© Flying Dr Pat
Explorer Patrick Peters is set to traverse the Greenland Ice Cap for the second time on 6 May.
In 2003, Patrick Peters attained the title of the first Luxembourger to reach the North Pole. In 2008, he traversed the Greenland Ice Cap for the first time, and is seeking to recreate the endeavour, starting Monday 6 May.
The expedition will cross the Ice Cap in full from south to north, as a preparatory expedition to an Antarctic traverse, which Peters is aiming to complete over the next couple of years. This year's expedition will cover a distance of 2,300km and can take anything from 30 to 45 days to complete. It follows a snow-kiting expedition completed in 2018, starting at Illulissat and ending at Qaanaaq.
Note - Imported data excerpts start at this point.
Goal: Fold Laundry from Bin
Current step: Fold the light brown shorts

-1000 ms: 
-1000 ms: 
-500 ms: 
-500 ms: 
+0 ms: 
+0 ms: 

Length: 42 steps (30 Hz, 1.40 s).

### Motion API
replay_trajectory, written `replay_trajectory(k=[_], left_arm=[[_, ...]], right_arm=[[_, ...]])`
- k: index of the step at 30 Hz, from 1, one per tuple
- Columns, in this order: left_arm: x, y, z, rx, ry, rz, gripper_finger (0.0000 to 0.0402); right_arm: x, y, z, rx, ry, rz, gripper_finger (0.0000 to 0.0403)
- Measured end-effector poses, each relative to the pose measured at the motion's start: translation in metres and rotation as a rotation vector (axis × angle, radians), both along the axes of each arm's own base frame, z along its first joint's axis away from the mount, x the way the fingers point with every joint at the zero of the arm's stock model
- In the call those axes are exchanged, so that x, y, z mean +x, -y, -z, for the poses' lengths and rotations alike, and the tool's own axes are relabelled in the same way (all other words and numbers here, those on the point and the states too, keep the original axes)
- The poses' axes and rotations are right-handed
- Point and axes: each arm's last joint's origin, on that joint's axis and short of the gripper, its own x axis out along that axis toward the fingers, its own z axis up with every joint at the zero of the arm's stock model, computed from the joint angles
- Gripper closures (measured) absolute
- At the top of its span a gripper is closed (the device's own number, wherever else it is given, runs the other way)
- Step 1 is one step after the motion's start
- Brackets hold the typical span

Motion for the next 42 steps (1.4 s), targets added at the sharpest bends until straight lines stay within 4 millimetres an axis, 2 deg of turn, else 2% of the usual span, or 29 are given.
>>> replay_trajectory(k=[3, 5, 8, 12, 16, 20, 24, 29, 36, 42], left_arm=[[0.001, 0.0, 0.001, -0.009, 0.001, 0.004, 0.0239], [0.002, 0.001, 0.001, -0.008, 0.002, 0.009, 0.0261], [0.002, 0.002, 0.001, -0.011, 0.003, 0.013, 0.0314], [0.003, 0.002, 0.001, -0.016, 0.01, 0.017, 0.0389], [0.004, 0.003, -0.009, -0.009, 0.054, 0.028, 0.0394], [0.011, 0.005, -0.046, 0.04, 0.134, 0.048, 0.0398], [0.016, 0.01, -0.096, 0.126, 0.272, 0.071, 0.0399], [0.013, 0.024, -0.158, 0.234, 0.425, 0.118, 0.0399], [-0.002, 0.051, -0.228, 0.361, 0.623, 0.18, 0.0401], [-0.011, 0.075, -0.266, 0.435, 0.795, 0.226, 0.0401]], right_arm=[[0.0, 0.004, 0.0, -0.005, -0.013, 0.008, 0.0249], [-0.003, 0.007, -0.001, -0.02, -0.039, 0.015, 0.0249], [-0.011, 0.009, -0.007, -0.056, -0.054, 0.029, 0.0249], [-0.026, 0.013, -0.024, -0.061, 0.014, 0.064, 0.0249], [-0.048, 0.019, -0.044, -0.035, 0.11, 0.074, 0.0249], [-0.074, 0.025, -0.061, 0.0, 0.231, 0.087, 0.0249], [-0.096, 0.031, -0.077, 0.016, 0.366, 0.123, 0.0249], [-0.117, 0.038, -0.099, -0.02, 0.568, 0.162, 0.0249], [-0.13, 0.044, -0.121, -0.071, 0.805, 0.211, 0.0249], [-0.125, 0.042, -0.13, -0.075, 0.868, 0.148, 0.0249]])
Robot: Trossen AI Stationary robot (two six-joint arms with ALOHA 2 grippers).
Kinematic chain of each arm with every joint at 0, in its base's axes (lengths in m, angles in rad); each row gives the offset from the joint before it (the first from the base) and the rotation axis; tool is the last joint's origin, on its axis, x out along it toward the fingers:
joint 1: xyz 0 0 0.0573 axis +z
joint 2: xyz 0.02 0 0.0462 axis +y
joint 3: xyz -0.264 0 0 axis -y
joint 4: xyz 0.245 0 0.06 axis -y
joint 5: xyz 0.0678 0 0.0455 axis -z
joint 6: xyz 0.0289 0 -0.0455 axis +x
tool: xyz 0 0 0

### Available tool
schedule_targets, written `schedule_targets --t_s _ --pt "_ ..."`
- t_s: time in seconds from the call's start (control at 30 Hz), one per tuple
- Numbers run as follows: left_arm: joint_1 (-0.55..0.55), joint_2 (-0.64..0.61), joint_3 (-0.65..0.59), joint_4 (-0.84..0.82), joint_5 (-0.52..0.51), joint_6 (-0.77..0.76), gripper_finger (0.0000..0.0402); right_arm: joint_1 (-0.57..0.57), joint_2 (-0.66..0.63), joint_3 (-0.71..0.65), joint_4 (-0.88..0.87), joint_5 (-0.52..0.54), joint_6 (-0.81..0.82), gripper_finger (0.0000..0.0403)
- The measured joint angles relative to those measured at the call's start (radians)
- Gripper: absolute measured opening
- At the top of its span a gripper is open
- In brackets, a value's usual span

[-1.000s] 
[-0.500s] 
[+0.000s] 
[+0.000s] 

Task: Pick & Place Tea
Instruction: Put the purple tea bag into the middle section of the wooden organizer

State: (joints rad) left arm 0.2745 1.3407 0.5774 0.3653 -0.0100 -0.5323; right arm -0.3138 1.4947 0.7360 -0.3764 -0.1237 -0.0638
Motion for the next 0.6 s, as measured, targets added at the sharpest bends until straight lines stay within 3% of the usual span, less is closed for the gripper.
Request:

Snow-kiting is what gives Peters his nickname of Flying Dr Pat. A qualified orthopaedic surgeon, Peters started out mountaineering, before his ambitions grew to encompass ice-climbing and long-distance ski-touring. His dream is to traverse Antarctica, and is hoping to make this his next expedition in 2020/2021.
RTL Today had the opportunity to ask Peters a few questions ahead of his expedition.
RTL Today: How are the preparations going? Is there anything left to do before you take off?
Preparations are going fine. Most of the clothing and the snow equipment were sent via cargo at the beginning of March. The pharmacy and the essential toiletries kit have been finalised during this weekend,
Leading up to the expedition departure date the electronics will be revised and connected. We'll be testing the satellite connection, which will enable us to keep in touch with people back in Luxembourg with images and SMS. In parallel, I'm keeping up with physical preparation but will be tapering down what I'm doing in the week leading up to leaving in order to avoid injury.
What is the most taxing aspect of this sort of expedition?
There are both physical and mental aspects to this. In physical terms, we are faced with long kiting hours across the ice to get those kilometres done. The mental aspect can be rough in the first few days as well. You spend days on end with nothing but your thoughts and the welcome company of your expedition partners or sitting in a tent weathering a storm or windless day. You're confronted with the harsh realities of the elements when you're on the icecap.
Do you still practice as a doctor outside of your expeditions?
I still work as a full-time doctor, but train in my free time. During the week it's Brazilian Jiu Jitsu here in Luxembourg and EMS training in Trier, either before work or after work hours. At the weekend, it's family time and this usually means biking or running together with my son.
How does practising martial arts help with these expeditions?
Martial arts give you not only a very good training with a complete body workout, but also a strong mental attitude which can help overcome adversities during a polar expedition. It has taught me a lot about self-discipline and patience. It really teaches you to be in touch with your body – both its limitations as well as its capabilities.